Couche-Tard is French for night owl. Aptly, news of a takeover approach from the eponymous Canadian group for French supermarket chain Carrefour emerged late on Tuesday. But the logic of the proposed deal does not stand up to the cold light of day.

Carrefour must appear cheap to the Canadian fuel and convenience stores empire, owner of the Circle K chain. Even after a 15 per cent rise to just under €18 on Wednesday — still below Couche-Tard’s €20-a-share non-binding offer — Carrefour’s shares are worth little more than half what they were 10 years ago. The enterprise value of the French company is six times ebitda, compared with more than nine times for Couche-Tard.

Paying a 30 per cent premium for Carrefour would imply an enterprise value of €24.3bn, including adjusted net debt of €9.6bn. Assuming combined ebitda is €8.4bn and net debt of €4bn for Couche-Tard, the gearing would be just tolerable at nearly 3.4 times if it fully paid in cash. However, the acquirer has signalled it will also use some shares, potentially lowering this ratio.

A deal is not advisable simply because it is possible. A petrol station and convenience store chain can run a grocer, one justification offered for last year’s £6.8bn acquisition of Asda by the owners of EG Group.  

But the Canadian group’s stated vision is to become the world’s preferred destination for fuel and convenience. Carrefour will distract from that mission. The target struggles to fend off discounters.

Couche-Tard proudly boasts an average return on capital employed of 15.4 per cent since 2011. Paying a premium for Carrefour would put that under strain.
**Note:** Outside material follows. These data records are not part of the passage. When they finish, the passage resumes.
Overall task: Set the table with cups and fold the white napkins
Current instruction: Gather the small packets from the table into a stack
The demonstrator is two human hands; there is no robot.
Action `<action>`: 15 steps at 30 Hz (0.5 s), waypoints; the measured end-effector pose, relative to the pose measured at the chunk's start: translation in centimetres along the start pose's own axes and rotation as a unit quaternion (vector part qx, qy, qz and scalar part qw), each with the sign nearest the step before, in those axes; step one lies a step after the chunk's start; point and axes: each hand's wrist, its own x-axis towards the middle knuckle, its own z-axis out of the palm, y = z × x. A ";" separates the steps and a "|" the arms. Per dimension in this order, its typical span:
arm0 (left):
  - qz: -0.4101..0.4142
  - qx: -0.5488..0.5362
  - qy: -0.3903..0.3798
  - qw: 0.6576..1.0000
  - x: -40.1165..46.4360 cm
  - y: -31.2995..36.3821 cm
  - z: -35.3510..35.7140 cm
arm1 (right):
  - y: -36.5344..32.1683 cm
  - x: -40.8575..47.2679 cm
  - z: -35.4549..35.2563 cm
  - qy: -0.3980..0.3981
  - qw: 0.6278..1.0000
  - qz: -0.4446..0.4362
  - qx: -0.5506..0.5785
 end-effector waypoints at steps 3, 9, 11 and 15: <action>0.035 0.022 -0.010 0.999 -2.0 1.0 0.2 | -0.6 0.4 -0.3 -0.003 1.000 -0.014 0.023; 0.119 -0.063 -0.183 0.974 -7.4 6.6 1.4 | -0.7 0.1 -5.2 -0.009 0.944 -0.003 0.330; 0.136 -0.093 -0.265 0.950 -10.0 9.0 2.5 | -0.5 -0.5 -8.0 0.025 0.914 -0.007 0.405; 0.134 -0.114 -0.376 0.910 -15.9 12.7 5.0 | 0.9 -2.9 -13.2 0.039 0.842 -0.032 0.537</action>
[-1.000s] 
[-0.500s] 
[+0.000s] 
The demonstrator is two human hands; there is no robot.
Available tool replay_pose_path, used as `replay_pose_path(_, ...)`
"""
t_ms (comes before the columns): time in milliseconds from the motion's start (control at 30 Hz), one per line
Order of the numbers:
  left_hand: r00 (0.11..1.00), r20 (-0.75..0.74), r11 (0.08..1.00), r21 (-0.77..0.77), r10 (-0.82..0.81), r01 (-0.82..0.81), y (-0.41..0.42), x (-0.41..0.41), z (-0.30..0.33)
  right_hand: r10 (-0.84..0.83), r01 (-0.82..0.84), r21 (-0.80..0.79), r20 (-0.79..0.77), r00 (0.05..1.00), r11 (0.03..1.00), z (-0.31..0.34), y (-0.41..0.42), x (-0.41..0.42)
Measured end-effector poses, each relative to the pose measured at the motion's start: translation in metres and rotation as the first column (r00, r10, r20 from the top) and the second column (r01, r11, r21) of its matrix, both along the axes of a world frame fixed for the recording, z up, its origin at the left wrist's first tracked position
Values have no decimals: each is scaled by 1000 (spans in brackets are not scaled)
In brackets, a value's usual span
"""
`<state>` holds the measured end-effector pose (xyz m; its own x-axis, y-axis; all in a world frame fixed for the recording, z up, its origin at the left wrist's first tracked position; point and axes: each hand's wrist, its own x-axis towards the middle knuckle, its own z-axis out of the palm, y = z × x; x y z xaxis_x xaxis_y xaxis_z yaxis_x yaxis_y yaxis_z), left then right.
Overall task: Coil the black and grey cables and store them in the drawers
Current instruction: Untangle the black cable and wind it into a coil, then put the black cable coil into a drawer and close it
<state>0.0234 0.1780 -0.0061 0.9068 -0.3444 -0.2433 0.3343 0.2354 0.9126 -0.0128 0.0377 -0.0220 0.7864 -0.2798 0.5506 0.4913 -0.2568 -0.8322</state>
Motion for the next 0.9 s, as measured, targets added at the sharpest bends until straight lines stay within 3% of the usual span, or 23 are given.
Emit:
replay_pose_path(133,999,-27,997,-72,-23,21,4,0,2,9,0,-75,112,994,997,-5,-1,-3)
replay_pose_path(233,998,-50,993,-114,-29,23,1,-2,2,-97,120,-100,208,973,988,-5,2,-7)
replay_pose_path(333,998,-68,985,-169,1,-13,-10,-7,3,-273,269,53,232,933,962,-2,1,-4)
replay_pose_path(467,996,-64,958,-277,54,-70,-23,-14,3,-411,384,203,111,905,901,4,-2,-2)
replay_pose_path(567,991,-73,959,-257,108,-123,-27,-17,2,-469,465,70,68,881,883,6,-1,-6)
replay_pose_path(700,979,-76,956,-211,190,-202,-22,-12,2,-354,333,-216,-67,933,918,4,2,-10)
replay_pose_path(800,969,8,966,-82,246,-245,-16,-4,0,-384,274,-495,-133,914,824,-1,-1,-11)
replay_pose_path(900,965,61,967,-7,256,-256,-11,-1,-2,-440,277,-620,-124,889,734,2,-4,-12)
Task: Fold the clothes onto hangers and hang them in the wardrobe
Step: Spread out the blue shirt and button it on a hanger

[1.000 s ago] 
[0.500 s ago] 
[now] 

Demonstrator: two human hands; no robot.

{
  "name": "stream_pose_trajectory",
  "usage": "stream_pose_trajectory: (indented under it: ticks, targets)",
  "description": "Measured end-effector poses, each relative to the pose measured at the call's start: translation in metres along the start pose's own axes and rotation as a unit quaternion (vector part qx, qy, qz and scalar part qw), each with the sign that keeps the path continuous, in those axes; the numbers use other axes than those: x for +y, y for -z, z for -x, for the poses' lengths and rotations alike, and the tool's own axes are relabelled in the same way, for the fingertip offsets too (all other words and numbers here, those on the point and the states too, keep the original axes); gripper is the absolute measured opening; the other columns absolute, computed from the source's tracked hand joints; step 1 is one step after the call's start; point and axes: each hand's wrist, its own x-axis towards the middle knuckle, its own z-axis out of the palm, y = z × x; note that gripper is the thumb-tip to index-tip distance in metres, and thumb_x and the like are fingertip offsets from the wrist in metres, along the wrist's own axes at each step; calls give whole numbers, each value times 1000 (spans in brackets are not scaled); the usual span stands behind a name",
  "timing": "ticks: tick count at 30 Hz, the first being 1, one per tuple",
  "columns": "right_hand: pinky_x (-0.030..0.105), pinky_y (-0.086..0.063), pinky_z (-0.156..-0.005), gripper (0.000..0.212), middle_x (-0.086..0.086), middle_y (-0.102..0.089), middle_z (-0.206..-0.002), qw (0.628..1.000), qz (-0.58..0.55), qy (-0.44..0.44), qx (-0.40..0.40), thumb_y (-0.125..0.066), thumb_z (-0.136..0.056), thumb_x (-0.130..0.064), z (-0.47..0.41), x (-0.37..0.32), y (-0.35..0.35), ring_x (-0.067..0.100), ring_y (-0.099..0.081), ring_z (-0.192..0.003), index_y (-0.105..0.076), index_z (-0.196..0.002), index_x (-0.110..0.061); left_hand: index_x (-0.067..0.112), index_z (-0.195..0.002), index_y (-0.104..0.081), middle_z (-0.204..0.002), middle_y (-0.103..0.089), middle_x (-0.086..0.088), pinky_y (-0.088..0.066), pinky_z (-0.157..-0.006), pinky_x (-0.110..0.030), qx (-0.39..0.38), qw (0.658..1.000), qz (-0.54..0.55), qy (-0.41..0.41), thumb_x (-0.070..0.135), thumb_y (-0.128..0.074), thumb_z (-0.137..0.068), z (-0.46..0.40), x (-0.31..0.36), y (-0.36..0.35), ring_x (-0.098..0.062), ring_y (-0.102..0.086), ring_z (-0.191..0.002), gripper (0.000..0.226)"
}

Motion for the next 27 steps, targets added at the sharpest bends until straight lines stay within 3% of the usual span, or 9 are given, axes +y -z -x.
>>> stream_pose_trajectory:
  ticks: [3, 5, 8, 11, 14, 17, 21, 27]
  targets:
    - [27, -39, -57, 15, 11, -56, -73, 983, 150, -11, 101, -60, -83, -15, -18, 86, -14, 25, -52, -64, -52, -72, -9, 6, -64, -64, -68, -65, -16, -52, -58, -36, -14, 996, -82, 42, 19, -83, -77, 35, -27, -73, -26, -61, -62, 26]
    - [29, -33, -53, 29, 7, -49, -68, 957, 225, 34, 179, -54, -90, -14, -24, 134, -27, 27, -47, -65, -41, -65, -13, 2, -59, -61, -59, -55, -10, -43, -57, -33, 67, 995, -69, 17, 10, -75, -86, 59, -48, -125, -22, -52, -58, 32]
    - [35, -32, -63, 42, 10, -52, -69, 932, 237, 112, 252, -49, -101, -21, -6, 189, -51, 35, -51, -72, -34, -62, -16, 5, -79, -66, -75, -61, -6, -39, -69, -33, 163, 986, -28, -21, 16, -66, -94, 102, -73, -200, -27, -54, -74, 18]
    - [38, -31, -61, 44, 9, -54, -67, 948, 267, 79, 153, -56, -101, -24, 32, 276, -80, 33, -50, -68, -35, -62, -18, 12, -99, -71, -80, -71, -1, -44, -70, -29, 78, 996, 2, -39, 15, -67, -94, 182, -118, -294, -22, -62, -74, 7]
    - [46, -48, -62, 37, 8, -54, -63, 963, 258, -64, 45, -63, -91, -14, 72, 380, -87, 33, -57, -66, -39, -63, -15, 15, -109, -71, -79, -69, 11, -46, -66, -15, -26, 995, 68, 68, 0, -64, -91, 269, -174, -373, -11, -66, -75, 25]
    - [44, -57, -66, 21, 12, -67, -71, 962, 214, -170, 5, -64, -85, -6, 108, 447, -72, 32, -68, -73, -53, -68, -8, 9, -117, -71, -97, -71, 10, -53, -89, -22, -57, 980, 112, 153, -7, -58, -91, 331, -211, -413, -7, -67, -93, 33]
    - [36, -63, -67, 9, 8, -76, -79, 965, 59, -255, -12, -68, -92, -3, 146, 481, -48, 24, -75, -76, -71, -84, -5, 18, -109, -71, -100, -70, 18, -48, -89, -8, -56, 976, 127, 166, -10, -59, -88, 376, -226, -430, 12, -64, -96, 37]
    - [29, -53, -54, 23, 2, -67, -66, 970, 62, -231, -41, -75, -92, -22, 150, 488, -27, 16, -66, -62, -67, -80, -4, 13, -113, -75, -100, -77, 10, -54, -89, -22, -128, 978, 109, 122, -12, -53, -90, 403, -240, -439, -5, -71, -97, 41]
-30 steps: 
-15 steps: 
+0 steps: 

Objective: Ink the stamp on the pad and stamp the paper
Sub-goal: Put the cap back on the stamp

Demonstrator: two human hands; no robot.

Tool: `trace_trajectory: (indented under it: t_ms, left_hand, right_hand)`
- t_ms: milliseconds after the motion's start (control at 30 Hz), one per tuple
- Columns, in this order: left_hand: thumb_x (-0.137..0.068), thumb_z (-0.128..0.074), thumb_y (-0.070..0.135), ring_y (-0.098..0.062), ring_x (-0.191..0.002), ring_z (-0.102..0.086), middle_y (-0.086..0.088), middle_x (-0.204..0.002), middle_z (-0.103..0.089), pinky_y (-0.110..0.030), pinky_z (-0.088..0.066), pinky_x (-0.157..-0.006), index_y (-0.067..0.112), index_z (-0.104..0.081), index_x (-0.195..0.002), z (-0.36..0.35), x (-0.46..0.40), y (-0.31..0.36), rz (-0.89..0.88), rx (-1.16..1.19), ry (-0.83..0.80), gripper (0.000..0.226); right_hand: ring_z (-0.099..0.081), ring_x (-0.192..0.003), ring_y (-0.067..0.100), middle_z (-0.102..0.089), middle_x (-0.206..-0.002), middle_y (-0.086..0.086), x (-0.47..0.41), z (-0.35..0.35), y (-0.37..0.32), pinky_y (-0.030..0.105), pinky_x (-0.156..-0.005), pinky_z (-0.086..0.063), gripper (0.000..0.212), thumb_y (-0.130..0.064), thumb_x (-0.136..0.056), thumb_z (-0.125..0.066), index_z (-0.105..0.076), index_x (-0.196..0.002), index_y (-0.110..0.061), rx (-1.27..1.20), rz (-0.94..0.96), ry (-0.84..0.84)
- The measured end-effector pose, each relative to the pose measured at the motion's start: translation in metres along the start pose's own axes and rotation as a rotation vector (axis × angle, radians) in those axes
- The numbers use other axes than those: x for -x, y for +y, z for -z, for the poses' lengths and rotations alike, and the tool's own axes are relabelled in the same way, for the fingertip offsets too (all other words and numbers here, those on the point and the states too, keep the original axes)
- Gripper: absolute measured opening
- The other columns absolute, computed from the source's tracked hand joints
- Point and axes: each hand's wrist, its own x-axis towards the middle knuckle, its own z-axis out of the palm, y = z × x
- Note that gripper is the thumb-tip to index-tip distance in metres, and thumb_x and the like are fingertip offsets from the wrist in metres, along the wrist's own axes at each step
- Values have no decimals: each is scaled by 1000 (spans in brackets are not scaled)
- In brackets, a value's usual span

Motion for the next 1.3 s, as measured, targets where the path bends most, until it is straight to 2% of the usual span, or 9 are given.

Cross-border retail deals mostly fail. Walmart’s purchase of Asda flopped, as did Tesco’s Fresh & Easy venture in the US. Moreover, there is virtually no overlap between these two combining companies, either in geography or format. 

The paucity of cost-cutting opportunities should limit opposition to the foreign purchase of one of France’s largest employers. So might the Quebec-based company’s fluency in French — though the language skills of American boss Brian Hannasch have not always impressed critics.

But French sensitivity to foreign takeovers — demonstrated when yoghurt maker Danone was deemed of strategic national interest — should not be underestimated. The share price rise suggests that investors view Carrefour as a plausible bid candidate. But they should not count on Couche-Tard succeeding in its approach.